* [Exercise objective] Starting with the line that contains "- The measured" and stopping after the line that contains "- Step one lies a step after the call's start", return each line below exactly as written, with no others.

* [Materials provided]
- - - - -

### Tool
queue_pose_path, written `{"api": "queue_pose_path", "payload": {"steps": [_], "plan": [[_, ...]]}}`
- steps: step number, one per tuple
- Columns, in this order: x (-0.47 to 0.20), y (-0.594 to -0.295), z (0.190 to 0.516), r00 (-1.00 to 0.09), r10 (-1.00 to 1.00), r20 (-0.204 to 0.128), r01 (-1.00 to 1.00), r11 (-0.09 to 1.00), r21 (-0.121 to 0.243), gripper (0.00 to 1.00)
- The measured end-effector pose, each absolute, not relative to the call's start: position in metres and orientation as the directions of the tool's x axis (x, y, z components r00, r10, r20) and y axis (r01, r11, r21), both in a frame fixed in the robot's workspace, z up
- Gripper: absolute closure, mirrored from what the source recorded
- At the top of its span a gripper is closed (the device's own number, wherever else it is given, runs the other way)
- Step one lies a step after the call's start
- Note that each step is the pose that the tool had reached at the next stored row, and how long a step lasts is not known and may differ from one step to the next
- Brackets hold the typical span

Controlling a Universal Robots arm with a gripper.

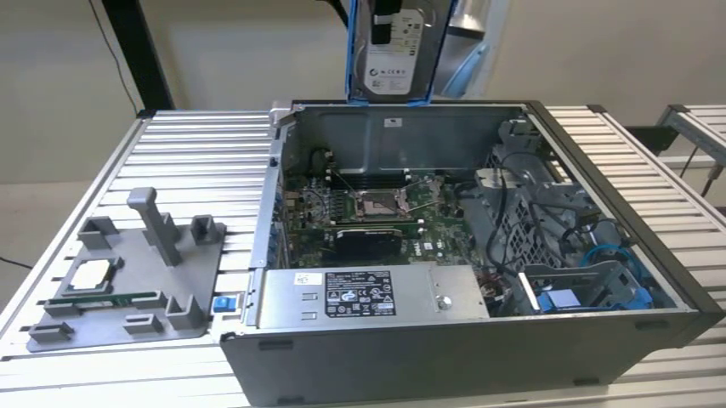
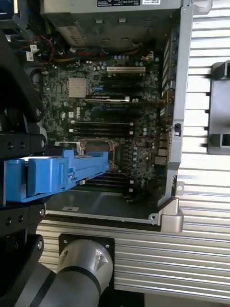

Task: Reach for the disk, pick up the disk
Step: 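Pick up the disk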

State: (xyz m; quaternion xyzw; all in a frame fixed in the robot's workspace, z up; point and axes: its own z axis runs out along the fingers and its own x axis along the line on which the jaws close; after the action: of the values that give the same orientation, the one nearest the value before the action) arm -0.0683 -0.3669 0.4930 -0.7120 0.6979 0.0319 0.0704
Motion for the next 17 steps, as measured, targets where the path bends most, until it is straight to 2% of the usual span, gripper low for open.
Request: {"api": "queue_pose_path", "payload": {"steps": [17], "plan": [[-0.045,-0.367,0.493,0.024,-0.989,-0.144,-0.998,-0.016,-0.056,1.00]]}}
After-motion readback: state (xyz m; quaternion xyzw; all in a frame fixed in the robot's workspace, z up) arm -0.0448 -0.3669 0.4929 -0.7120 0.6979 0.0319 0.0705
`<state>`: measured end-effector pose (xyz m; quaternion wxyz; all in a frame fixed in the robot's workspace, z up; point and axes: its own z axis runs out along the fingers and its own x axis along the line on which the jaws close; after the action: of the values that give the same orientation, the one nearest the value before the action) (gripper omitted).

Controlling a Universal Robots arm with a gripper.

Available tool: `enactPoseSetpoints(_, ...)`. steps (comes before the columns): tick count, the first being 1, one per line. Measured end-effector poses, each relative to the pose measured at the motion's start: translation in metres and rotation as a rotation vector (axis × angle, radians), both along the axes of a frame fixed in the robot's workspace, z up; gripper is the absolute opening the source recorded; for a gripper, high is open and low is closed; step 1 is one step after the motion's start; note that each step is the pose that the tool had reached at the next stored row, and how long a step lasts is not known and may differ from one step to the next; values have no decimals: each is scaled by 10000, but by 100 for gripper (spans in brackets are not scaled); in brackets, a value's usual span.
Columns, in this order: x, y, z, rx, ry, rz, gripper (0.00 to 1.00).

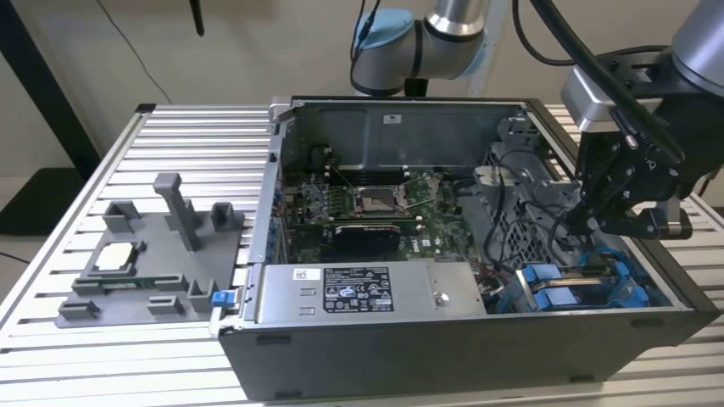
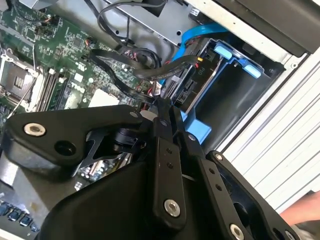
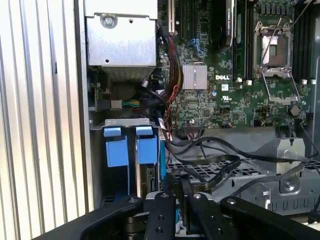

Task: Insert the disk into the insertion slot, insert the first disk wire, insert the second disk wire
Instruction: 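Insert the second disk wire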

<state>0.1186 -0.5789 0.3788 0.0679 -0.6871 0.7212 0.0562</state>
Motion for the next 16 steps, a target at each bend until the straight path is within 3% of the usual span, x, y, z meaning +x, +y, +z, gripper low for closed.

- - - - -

* [Exercise result]
- The measured end-effector pose, each absolute, not relative to the call's start: position in metres and orientation as the directions of the tool's x axis (x, y, z components r00, r10, r20) and y axis (r01, r11, r21), both in a frame fixed in the robot's workspace, z up
- Gripper: absolute closure, mirrored from what the source recorded
- At the top of its span a gripper is closed (the device's own number, wherever else it is given, runs the other way)
- Step one lies a step after the call's start

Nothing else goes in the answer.